Sometimes we want something stronger than mutual information. Mutual information is the expectation of the pointwise mutual information, i.e., $I(X;Y) = \mathbb{E}\left[\log\left(\frac{P_{XY}(X,Y)}{P_X(X)P_Y(Y)}\right)\right]$. We might want high probability bounds of the form $\mathbb{P}\left[\log\left(\frac{P_{XY}(X,Y)}{P_X(X)P_Y(Y)}\right)\le\varepsilon\right]\ge1-\delta$. This leads us to notions of mutual information based on Rényi divergences. In particular, we consider Sibson's mutual information definition: $$I_\alpha(X;Y) = \min_{Q_Y} D_\alpha\left(P_{XY}\middle\| P_X \times Q_Y\right),$$ where $D_\alpha(P\|Q) = \frac{1}{\alpha-1} \log \sum_x P(x)^\alpha Q(x)^{1-\alpha}$ is the Rényi divergence of order $\alpha$. This definition coincides with the usual definition of mutual information as $\alpha\to1$.

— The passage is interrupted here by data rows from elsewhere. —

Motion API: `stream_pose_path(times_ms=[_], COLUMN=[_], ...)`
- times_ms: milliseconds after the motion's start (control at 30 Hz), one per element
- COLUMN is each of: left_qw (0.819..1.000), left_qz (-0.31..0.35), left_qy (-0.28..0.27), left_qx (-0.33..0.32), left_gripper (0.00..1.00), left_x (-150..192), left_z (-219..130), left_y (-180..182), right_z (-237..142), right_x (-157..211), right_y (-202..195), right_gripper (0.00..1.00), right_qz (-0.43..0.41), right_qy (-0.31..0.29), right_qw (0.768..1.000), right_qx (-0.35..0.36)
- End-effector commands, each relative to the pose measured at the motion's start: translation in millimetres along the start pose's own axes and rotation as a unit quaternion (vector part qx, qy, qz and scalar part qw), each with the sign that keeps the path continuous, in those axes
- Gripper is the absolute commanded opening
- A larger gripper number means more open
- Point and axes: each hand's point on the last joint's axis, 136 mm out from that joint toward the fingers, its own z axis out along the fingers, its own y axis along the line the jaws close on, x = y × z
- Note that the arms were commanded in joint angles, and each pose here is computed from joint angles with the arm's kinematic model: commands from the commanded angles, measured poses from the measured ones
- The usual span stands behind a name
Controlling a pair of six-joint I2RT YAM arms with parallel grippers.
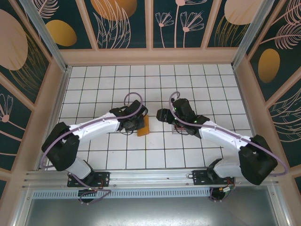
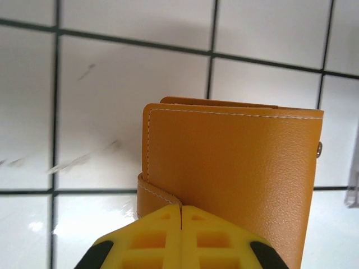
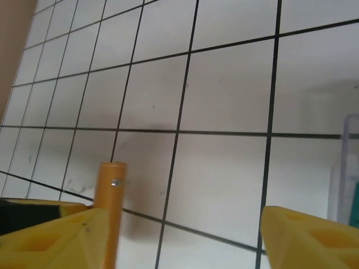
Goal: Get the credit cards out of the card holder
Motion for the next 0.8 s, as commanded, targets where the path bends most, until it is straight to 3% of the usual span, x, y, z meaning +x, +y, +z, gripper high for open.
stream_pose_path(times_ms=[0, 500, 533, 700, 767], left_qw=[1.000, 1.000, 1.000, 1.000, 1.000], left_qz=[-0.004, 0.005, 0.004, -0.002, -0.004], left_qy=[-0.003, -0.005, -0.005, -0.022, -0.031], left_qx=[0.025, 0.025, 0.024, 0.011, -0.001], left_gripper=[0.00, 0.00, 0.00, 0.00, 0.00], left_x=[-6.0, -9.8, -10.0, -14.5, -15.9], left_z=[6.7, 6.4, 5.7, -3.2, -9.0], left_y=[-19.2, -23.4, -23.0, -15.4, -8.3], right_z=[9.4, 70.1, 71.8, 80.8, 83.5], right_x=[0.6, 33.1, 33.5, 37.0, 37.9], right_y=[31.4, 34.6, 35.0, 27.7, 22.8], right_gripper=[0.66, 0.52, 0.46, 0.00, 0.00], right_qz=[0.007, 0.019, 0.019, 0.024, 0.026], right_qy=[0.031, 0.144, 0.147, 0.159, 0.160], right_qw=[0.996, 0.984, 0.983, 0.983, 0.983], right_qx=[-0.079, -0.107, -0.108, -0.094, -0.086])
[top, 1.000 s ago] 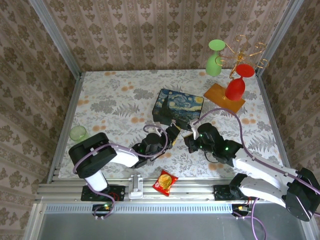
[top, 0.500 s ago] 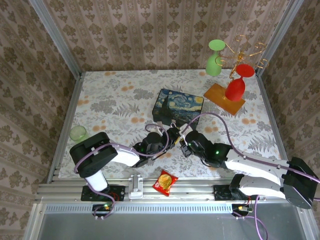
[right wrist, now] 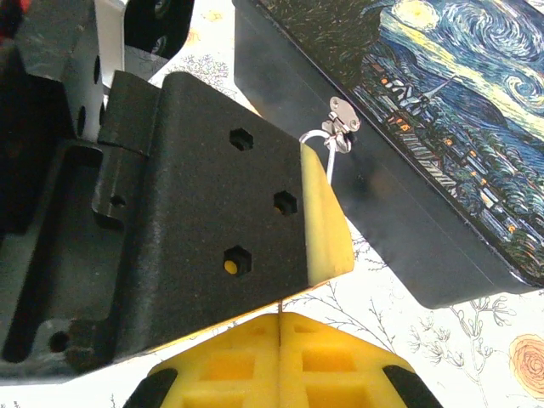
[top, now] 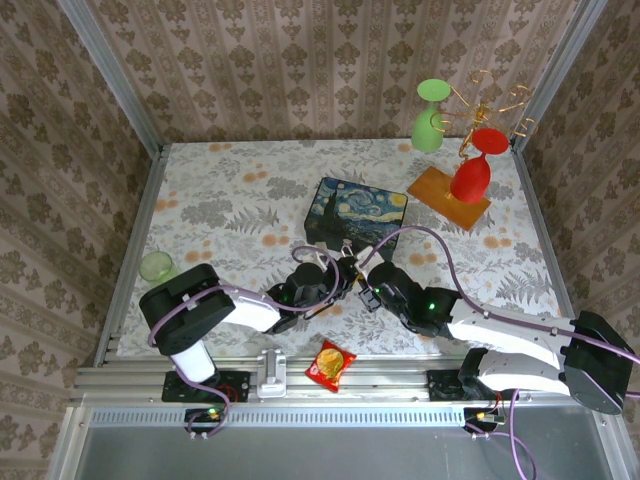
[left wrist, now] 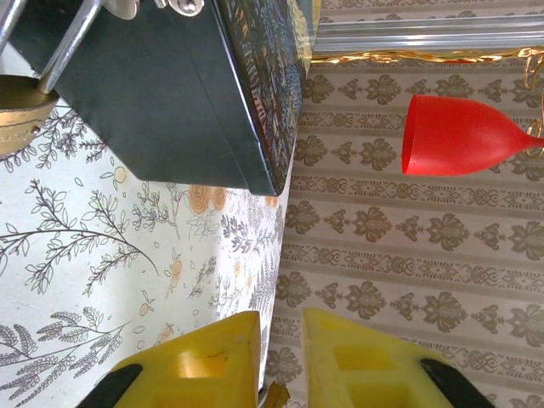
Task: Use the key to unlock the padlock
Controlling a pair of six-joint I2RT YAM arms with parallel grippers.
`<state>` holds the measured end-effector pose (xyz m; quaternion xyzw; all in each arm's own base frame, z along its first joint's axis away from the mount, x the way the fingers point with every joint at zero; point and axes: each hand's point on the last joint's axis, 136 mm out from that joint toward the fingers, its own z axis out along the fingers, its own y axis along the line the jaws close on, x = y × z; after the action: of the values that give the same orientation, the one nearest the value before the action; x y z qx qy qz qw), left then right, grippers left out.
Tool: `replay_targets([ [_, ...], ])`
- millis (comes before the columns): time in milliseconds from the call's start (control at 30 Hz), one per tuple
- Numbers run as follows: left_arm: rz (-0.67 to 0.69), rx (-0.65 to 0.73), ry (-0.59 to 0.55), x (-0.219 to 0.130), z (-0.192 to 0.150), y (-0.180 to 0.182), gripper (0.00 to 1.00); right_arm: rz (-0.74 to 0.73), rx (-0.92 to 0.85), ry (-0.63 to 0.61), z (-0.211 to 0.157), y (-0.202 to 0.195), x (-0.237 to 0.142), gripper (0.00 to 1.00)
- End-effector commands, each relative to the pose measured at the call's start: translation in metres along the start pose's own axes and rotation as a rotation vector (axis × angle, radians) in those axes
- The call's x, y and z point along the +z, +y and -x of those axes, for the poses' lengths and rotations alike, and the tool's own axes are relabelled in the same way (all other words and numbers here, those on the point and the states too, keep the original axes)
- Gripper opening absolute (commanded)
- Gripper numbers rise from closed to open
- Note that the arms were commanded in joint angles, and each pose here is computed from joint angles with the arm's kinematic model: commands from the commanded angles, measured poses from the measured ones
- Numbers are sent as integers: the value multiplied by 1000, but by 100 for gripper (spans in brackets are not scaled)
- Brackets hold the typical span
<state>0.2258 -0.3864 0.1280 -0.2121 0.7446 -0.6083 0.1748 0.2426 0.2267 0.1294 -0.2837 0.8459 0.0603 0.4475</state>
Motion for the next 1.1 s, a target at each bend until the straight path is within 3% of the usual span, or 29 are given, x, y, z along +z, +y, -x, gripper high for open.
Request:
replay_targets([
  [0, -12, 14, 23, 4, -5, -3, 16, -12, -11, -58, 17, 0, -5, 0],
  [233, -20, 21, 31, 6, -6, -3, 1, -14, -24, -54, 14, 0, -5, 0],
  [300, -27, 33, 30, 6, -5, -5, 0, -9, -14, -58, 15, 0, -6, 5],
  [333, -28, 37, 32, 6, -6, -5, 0, -3, -6, -61, 15, 1, -7, 13],
  [400, -36, 61, 29, 4, -4, -9, 0, 6, 34, -69, 14, -2, -11, 43],
  [467, -42, 97, 24, 1, 1, -14, 0, 52, 115, -86, 15, -7, -18, 61],
  [633, -134, 308, -3, -15, 22, -54, 0, 355, 444, -208, 34, -20, -48, 81],
  [833, -335, 683, 41, -39, 11, -119, 0, 647, 600, -317, 73, -17, -83, 85],
  [1067, -523, 1006, 36, -84, -15, -183, 0, 889, 655, -492, 113, -10, -118, 80],
])
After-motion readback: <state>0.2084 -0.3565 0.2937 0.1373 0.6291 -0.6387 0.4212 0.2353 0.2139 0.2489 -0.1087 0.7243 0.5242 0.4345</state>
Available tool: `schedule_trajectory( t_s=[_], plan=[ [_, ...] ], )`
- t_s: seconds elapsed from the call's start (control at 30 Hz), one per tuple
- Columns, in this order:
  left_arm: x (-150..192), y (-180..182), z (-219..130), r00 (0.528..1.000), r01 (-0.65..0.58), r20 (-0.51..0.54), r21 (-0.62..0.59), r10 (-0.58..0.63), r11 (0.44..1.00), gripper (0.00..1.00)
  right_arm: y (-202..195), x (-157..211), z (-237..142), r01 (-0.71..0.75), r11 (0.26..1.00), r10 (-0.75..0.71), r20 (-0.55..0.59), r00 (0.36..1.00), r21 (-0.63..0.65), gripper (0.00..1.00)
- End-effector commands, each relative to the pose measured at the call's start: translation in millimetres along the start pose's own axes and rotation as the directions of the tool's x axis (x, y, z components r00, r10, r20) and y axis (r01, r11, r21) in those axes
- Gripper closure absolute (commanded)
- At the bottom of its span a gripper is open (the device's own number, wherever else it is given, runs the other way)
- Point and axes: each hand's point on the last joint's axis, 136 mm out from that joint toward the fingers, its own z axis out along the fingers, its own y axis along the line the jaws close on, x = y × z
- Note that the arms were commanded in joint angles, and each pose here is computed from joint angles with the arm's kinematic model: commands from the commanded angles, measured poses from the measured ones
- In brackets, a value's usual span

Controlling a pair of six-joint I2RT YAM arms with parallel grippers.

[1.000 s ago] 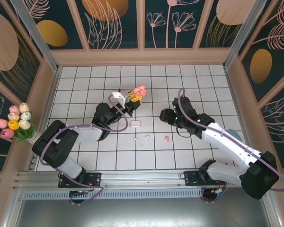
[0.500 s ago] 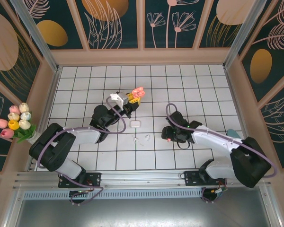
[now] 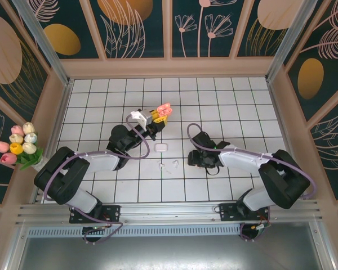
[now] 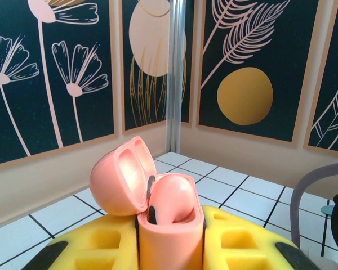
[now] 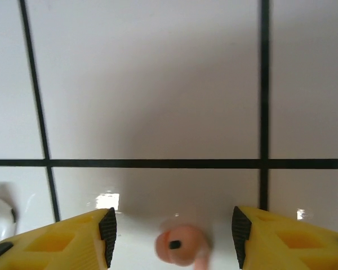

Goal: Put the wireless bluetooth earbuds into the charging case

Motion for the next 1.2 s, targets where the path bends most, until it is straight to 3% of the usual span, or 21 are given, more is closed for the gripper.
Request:
schedule_trajectory(
  t_s=[0.0,0.23,0.53,1.17],
  plan=[
    [-11.7,-0.1,0.8,0.999,-0.02,0.044,-0.007,0.02,1.0,1.0,17.2,7.1,-0.6,0.044,0.998,-0.045,-0.032,0.998,-0.036,0.43],
    [-12.6,0.1,1.3,0.999,-0.023,0.047,-0.007,0.023,1.0,1.0,18.5,21.1,-0.4,0.046,0.999,-0.045,-0.062,0.997,-0.001,0.45],
    [-13.4,-0.9,1.5,0.999,-0.017,0.05,-0.001,0.017,1.0,1.0,-5.2,12.2,3.1,0.034,0.98,-0.024,-0.048,0.999,0.198,0.44],
    [-10.3,-0.9,2.7,0.998,-0.002,0.067,0.008,0.002,1.0,1.0,-3.1,19.6,11.7,-0.21,0.937,0.223,-0.015,0.975,0.278,0.51]
  ],
)
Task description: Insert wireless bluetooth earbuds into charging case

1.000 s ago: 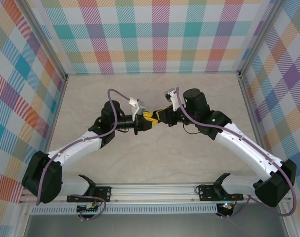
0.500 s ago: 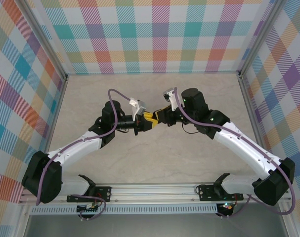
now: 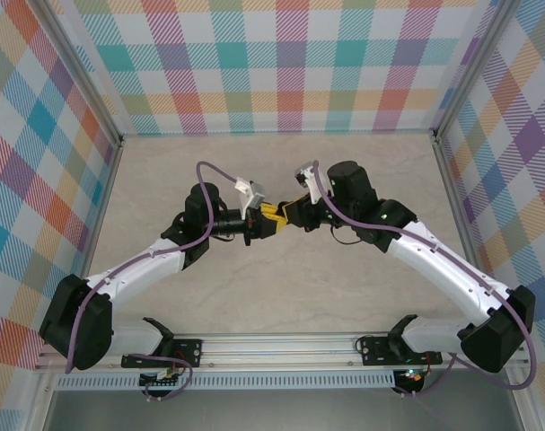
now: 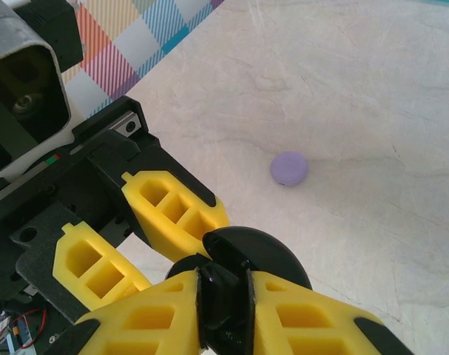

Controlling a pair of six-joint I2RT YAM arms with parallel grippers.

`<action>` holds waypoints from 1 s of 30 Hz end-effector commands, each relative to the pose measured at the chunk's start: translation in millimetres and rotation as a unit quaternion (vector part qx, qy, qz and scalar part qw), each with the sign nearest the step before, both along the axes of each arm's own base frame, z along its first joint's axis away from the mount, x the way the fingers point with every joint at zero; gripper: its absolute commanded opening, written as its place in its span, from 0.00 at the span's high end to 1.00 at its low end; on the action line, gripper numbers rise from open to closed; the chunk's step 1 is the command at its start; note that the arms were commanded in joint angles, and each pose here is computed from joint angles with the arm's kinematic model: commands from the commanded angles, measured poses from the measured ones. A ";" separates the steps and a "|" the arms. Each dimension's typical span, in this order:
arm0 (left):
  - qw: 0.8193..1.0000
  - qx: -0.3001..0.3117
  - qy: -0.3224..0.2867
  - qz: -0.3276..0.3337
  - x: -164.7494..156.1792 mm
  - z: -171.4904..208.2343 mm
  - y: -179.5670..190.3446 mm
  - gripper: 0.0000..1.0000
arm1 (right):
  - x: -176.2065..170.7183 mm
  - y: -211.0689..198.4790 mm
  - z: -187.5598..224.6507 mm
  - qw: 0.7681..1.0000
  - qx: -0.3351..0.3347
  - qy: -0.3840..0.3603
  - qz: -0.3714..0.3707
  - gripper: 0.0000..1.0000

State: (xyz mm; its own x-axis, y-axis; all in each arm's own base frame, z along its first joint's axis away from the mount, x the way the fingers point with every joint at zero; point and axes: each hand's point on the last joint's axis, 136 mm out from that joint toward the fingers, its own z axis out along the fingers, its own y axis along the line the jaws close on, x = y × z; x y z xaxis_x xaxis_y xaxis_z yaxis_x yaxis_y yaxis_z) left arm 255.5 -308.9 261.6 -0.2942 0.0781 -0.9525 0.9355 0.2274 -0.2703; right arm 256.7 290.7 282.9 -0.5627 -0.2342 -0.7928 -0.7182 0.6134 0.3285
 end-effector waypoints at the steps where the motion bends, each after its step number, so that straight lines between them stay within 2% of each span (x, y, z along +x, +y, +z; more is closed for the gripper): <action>1: 0.999 -0.025 -0.031 -0.010 -4.5 31.6 -3.7 1.00 | -4.0 6.6 7.6 1.000 -0.001 -0.005 0.020 0.78; 7: 0.999 -0.026 -0.030 -0.011 -5.2 32.2 -3.8 1.00 | -5.1 7.5 7.0 1.000 -0.007 -0.004 0.022 0.73; 18: 0.999 -0.024 -0.029 -0.008 -4.5 29.9 -3.3 1.00 | -1.2 0.4 15.6 1.000 -0.004 -0.021 -0.001 0.48; 26: 0.999 -0.020 -0.028 -0.001 -3.9 28.8 -1.6 1.00 | 23.1 -36.7 21.9 0.990 -0.018 -0.045 -0.132 0.41; 30: 0.999 -0.022 -0.036 -0.005 -8.0 33.8 0.1 1.00 | 31.9 -53.7 14.2 0.985 -0.037 -0.032 -0.166 0.40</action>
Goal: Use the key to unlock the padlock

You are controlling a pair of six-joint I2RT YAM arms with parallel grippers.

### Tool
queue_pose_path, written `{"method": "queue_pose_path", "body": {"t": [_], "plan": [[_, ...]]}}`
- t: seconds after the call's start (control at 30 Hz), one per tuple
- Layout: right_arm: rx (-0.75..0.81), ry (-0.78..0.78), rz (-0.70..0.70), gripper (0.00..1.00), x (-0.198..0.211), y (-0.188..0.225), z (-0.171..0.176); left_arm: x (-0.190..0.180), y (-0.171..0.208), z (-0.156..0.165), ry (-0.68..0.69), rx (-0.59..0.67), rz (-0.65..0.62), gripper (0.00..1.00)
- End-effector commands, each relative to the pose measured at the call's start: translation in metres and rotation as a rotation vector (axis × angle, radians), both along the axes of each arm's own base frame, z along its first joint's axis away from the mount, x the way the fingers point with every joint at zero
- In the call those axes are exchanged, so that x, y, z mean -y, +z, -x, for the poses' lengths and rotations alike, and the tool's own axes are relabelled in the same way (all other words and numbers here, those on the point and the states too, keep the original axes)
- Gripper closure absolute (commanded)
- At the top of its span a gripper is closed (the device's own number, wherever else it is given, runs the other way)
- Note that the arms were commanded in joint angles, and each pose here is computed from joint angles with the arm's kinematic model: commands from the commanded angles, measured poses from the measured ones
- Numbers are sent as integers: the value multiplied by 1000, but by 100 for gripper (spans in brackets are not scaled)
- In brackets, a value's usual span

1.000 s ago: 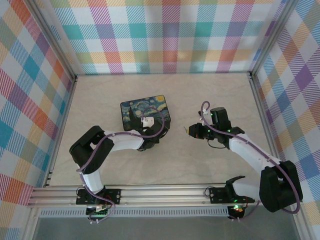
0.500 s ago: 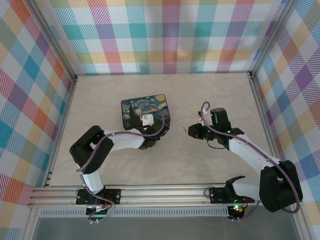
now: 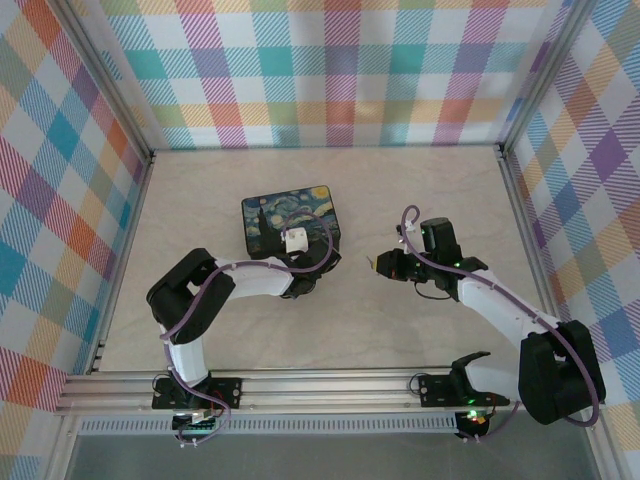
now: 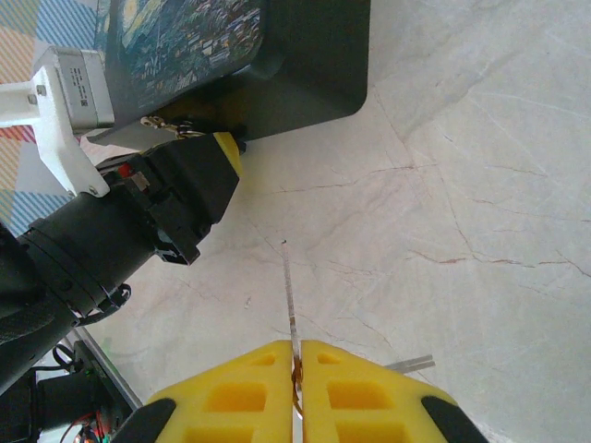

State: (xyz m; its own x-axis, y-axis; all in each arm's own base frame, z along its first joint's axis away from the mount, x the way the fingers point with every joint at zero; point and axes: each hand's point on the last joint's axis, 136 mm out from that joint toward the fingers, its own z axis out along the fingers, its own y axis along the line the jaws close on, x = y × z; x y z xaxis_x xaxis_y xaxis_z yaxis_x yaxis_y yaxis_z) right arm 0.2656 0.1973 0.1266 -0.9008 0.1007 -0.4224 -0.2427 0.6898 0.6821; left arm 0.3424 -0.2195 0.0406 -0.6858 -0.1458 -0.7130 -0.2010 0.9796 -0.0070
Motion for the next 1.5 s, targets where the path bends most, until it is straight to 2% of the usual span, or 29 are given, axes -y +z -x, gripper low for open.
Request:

Sibson's mutual information $I_\alpha(X;Y)$ is the Rényi divergence from the joint distribution $(X,Y)$ and a product distribution that matches the marginal distribution of $X$. But the marginal distribution of $Y$ is not necessarily matched - thus Sibson's mutual information is not symmetric. Rather than matching $Y$, we choose this marginal to minimize the divergence.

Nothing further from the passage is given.